In this framing of the literary landscape in South Africa, Wicomb compels us here to explore the aesthetic judgements that have been made around literature, the literary, and social, legal and judiciary narrativity in our context. This is to say that while literature and literary theory might (if the scholar so wished) be framed as claiming an apolitical and ahistorical position, our lived experience and observable reality is such that in the constitution of the canon – what, who and how we choose to teach – we have already made a political choice; who is seen, legitimated or erased. Aesthetics in this sense cannot reasonably or ethically claim to be separated from the political. Indeed, Gadamer (1975) suggests that aesthetics express and curate the political and how it is negotiated, while Wicomb (1994: 105) substantiates this position in maintaining that “[ideology] operates within discursive formations precisely because interdiscourse remains disguised, or rather is absorbed/forgotten in intradiscourse.” 

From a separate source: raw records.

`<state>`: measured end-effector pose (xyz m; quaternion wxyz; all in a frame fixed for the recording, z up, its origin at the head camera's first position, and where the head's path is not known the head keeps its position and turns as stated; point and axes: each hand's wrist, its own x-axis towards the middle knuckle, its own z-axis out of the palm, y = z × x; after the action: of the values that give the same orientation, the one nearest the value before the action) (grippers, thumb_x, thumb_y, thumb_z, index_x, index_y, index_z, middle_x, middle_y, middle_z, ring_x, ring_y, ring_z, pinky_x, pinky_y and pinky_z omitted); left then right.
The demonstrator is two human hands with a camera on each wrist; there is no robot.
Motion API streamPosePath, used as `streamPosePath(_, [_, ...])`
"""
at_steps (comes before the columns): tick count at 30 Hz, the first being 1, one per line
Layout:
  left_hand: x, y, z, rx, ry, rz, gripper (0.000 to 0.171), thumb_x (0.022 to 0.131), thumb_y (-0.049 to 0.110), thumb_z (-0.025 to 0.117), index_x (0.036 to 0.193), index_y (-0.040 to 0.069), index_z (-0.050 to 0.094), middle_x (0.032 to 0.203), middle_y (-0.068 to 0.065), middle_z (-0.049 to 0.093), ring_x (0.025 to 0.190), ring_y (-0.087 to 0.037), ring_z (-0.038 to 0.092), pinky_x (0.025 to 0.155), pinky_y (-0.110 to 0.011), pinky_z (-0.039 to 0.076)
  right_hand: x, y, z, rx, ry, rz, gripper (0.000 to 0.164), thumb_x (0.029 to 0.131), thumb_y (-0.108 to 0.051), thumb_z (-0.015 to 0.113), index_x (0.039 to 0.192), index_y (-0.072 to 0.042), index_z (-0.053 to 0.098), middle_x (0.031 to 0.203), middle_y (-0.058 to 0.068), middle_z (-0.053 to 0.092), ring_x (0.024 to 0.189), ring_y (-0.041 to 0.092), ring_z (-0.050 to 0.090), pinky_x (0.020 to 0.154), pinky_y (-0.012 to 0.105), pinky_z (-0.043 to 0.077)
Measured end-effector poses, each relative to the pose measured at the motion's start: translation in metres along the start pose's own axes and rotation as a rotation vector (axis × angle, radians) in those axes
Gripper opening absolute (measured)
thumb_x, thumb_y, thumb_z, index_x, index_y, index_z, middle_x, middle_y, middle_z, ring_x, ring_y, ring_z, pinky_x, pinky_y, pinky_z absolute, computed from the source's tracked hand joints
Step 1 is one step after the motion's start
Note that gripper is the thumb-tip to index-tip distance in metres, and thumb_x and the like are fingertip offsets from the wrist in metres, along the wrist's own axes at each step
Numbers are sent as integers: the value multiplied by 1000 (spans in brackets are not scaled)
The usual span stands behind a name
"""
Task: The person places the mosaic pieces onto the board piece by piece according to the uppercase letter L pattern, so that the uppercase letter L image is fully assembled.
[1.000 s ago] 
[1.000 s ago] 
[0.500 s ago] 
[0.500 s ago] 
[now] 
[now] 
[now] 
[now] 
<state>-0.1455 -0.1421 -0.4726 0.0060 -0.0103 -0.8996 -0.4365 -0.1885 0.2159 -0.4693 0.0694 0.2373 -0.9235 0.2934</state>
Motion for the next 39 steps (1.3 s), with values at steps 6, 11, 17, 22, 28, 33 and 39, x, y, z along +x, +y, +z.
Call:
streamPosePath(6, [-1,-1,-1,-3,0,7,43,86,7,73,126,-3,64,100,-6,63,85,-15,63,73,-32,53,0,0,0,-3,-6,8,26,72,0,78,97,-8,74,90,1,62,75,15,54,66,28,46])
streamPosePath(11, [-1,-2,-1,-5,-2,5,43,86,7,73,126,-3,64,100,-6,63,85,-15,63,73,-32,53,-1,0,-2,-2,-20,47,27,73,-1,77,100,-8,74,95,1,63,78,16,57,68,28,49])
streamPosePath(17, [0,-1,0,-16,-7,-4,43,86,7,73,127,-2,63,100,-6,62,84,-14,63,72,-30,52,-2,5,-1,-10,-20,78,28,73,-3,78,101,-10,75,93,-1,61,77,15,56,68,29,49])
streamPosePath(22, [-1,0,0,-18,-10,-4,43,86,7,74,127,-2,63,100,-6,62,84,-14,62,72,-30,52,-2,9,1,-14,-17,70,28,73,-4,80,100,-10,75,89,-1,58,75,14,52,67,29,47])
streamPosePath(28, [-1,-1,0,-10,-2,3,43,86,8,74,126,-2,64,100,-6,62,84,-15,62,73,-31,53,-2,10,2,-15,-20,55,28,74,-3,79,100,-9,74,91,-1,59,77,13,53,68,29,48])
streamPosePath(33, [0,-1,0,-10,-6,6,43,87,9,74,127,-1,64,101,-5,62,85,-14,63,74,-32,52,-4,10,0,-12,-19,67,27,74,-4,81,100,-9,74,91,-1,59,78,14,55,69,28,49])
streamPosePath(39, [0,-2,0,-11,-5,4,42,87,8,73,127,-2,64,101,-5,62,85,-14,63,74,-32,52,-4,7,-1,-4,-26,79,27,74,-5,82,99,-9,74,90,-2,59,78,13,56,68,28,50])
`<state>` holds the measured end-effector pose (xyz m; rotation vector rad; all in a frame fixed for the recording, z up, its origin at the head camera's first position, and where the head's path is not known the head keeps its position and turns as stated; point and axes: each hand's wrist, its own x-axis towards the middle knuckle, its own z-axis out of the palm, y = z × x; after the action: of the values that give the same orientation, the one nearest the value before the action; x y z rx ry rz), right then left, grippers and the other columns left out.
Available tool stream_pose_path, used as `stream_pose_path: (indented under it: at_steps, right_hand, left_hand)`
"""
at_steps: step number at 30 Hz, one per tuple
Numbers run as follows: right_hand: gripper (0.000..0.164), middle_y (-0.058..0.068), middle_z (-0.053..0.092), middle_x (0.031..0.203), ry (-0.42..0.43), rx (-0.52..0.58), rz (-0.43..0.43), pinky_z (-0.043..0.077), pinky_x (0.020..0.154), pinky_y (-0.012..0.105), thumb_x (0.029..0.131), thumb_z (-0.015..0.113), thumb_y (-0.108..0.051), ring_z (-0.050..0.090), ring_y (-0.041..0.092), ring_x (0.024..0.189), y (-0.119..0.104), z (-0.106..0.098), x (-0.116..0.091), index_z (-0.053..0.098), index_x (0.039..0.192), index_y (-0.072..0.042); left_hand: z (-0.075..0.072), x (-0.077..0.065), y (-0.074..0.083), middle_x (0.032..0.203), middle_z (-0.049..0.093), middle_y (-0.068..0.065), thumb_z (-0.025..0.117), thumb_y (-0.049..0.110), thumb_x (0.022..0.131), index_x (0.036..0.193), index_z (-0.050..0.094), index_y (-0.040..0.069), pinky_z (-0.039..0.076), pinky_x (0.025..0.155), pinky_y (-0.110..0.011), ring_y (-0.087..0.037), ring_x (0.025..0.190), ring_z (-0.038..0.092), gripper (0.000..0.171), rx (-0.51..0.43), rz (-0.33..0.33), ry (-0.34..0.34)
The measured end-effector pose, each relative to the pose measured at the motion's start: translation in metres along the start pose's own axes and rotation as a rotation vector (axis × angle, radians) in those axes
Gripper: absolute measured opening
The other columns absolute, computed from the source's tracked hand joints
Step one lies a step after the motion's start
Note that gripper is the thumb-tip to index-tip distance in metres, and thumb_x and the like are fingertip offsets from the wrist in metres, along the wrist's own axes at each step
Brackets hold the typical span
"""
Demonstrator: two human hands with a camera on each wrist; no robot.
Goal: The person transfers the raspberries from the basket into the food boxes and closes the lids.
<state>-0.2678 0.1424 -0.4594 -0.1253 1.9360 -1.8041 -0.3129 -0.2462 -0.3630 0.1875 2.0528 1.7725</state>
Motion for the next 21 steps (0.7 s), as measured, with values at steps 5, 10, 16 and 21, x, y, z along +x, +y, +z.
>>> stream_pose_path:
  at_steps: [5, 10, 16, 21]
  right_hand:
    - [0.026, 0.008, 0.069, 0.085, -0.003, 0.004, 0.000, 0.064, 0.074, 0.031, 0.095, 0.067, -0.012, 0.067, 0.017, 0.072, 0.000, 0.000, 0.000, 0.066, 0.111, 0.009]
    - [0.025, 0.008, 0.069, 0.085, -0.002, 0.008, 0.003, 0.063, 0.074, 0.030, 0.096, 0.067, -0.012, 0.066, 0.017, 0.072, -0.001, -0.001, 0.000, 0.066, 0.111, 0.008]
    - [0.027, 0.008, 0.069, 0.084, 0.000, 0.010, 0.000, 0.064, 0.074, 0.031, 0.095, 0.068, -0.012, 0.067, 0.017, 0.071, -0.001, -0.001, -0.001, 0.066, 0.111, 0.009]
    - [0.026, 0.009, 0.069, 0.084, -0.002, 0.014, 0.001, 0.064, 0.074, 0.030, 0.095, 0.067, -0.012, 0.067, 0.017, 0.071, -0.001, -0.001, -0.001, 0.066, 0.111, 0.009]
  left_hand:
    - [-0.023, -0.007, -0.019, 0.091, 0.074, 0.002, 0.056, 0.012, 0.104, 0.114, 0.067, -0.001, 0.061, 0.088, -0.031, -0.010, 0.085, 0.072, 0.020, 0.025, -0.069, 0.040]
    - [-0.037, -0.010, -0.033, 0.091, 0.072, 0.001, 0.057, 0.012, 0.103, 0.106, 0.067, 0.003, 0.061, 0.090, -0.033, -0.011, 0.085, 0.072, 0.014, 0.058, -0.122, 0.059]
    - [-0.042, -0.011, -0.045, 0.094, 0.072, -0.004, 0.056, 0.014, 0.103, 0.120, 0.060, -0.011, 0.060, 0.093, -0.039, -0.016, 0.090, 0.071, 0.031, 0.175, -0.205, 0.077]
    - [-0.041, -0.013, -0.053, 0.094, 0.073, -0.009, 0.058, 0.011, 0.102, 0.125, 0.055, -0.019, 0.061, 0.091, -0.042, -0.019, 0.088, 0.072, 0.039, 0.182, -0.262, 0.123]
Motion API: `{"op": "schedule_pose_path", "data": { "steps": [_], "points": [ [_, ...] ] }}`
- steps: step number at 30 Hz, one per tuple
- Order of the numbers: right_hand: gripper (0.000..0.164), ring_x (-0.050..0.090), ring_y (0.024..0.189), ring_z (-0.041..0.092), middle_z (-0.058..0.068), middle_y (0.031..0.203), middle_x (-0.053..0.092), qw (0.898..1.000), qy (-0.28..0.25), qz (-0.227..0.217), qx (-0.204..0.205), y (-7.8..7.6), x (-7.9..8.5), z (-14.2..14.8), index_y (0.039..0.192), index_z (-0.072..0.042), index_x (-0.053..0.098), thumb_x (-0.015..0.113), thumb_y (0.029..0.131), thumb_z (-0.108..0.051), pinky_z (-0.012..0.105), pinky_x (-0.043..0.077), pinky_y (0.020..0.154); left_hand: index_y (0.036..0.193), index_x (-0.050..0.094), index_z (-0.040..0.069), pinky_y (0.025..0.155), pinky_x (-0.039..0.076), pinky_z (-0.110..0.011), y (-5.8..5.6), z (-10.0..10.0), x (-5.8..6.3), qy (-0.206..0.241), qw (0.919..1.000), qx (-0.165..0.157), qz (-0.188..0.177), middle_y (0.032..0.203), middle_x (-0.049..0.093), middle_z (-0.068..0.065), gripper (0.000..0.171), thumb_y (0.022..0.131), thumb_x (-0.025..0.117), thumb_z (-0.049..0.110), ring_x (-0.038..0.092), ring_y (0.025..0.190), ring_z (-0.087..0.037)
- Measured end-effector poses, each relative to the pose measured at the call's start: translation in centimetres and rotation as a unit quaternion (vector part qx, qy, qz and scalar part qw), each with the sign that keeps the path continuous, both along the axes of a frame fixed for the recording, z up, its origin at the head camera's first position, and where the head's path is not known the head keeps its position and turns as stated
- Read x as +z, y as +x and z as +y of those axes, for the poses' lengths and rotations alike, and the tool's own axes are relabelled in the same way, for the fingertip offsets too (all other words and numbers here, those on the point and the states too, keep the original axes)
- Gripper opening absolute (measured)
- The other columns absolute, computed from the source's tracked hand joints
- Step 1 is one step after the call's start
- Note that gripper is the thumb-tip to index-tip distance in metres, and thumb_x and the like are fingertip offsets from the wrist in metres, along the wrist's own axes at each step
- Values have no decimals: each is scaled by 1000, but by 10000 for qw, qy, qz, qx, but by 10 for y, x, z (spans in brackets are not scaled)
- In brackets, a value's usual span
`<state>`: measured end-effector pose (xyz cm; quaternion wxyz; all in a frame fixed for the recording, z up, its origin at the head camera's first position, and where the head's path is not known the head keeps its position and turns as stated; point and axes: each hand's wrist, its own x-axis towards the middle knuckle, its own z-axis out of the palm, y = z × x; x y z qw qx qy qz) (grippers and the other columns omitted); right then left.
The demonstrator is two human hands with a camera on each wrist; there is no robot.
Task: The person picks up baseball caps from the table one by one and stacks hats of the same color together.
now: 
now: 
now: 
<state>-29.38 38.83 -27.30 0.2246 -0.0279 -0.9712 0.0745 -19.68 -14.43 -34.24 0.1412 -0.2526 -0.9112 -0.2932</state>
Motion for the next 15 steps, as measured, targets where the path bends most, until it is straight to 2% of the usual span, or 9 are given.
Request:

In the task of thinking through and revealing the interdiscourses informing aesthetic judgment, this special issue will take, as it’s conceptual starting point, the field of literary studies, but build interdisciplinarily on this through actively inviting engagement with these themes from a variety of other disciplines. Our objective is to interrogate the aesthetic judgements made by literary practitioners, academics, journalists, activists, artists and judges as they narrate the South African condition from their varying standpoints. In light of this discussion, proposals and statements of intent are invited on the following, or any sub-question that engages with the central problem of judgment, aesthetics and the political: The lived experience of judgement; The validity of claims to pure aesthetics in a post-conflictual context; The place of politics in literature; Reconceptualising aesthetics as a politically charged category; The raciality of the literary landscape, the legal profession, and the artscape of South Africa; Thinking with and from the margins of literary or legal-academic culture; Liberating literature from politics – a return to Njabulo Ndebele’s The Rediscovery of the Ordinary (1991); Detailing a radical pedagogy – Critiquing or substantiating Wicomb’s ([2018]/1990) Conception of Culture in South Africa; Critiquing and contesting the (in)fallibility of literary figures and judges.Another productive avenue of exploration would be to juxtapose sets of texts or authors, for example Alan Paton’s Cry, The Beloved Country (1948) and Antjie Krog’s Country of My Skull (1998); two texts that, whilst located 50 years apart, highlight how these literary giants framed, understand/understood, and wrote/thought through their self-collective conceptions of (South) Africa and (South) African variegated identity, while always explicitly situating this within national frameworks of belonging. Considering the lessons that might be gleaned from legal texts, especially judgments (which overtly engage judgement through judging or appraising two or more competing positions), authors are invited to treat judicial judgments as aesthetic texts.